Xue Chuchu suspiró aliviada. Como era de esperar de Jiang Ning, si hubiera sido otra persona, sin duda le estaría mirando las piernas.

Pero Jiang Ning nunca lo hacía. Su mirada era clara como una ola pura, sin un atisbo de lascivia.

Xue Chuchu nunca había conocido a un chico así, ni siquiera en la llamada clase más fuerte de secundaria de Yuzhou, la Clase Qingbei, donde se reunían los mejores estudiantes de la ciudad.

Sin embargo, no importaba lo bien que los chicos lo ocultaran, ella siempre podía sentir su codicia y posesividad.

Solo Jiang Ning era diferente. En las interacciones cotidianas, nunca la miraba a hurtadillas y exudaba una rectitud abrumadora.

Xue Yuantong: —Oye, Chuchu, ¿tus piernas están muy calientes y tu cara está muy roja?

Jiang Ning: —Es porque tiene frío por fuera, pero calor por dentro.

…

Domingo, nublado.

Después del desayuno, Chuchu se fue a casa a estudiar y la tía Gu se fue al trabajo en bicicleta.

Viendo a su madre alejarse en la distancia, Xue Yuantong, por una vez, no se puso a jugar. Se estaba preparando para cambiar, esforzándose en secreto para sorprender a su familia.

Para ello, corrió a la habitación que servía de trastero, rebuscó un rato y sacó una bicicleta de mujer, una bicicleta plegable, completamente roja, cubierta de polvo, que obviamente llevaba mucho tiempo sin usarse.

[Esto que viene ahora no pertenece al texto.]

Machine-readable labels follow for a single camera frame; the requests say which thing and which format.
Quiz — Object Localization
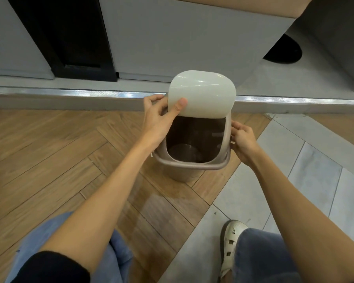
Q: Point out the person's right hand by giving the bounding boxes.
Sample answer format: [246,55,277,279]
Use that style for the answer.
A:
[230,121,262,169]

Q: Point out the person's left hand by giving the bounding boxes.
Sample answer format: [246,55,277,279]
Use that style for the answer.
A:
[142,94,188,148]

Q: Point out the white trash bin lid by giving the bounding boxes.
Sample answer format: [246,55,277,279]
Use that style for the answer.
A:
[168,70,237,118]

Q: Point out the beige plastic trash bin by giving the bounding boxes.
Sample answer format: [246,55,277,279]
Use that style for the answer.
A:
[152,110,232,183]

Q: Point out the person's right forearm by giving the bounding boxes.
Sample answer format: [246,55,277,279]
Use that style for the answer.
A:
[248,156,354,282]

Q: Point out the person's left forearm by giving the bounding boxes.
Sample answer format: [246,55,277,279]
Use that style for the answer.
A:
[40,138,166,274]

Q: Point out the grey cabinet with tan top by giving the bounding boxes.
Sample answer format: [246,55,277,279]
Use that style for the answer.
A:
[98,0,315,88]

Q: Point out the black round base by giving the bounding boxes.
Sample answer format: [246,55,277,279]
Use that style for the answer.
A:
[263,33,303,65]

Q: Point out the metal threshold strip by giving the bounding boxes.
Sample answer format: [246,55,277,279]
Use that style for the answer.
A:
[0,86,354,106]

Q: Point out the white sandal shoe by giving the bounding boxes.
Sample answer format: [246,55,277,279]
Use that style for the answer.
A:
[219,220,249,278]

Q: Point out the black recessed panel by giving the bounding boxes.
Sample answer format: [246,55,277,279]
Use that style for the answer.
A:
[6,0,119,82]

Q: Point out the grey side cabinet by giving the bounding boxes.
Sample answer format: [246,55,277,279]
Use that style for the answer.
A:
[295,0,354,92]

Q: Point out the blue jeans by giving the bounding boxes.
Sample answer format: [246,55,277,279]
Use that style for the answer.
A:
[5,211,302,283]

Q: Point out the grey cabinet panel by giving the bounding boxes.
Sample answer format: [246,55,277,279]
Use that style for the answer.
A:
[0,0,55,80]

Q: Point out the black sleeve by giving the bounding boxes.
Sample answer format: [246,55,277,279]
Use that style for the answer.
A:
[5,251,91,283]

Jiang Ning se dio cuenta y preguntó con curiosidad: —¿Qué haces con una bicicleta? ¿No sabes ni montar?

Sus palabras fueron como una aguja que se clavó con fuerza en el corazón de Xue Yuantong. Dolió.p>

De repente recordó un dicho: cuando eres débil, la gente mala abunda a tu alrededor.

Xue Yuantong se sintió completamente melancólica. ¿Desde cuándo se atrevía Jiang Ning a burlarse de ella así?

Recordó que, en su día, Jiang Ning a menudo le rogaba que le ayudara con las fórmulas. ¡Qué humilde era entonces!

El mundo se deteriora. Hacía demasiado tiempo que no demostraba su fuerza, y había quedado reducida a tal estado.

Ser demasiado buena hace que se aprovechen de ti. ¡Hoy, Xue Yuantong montará en bicicleta para lavar su vergüenza!

Xue Yuantong lanzó a Jiang Ning una mirada desdeñosa: —Hoy te demostraré cómo la monto.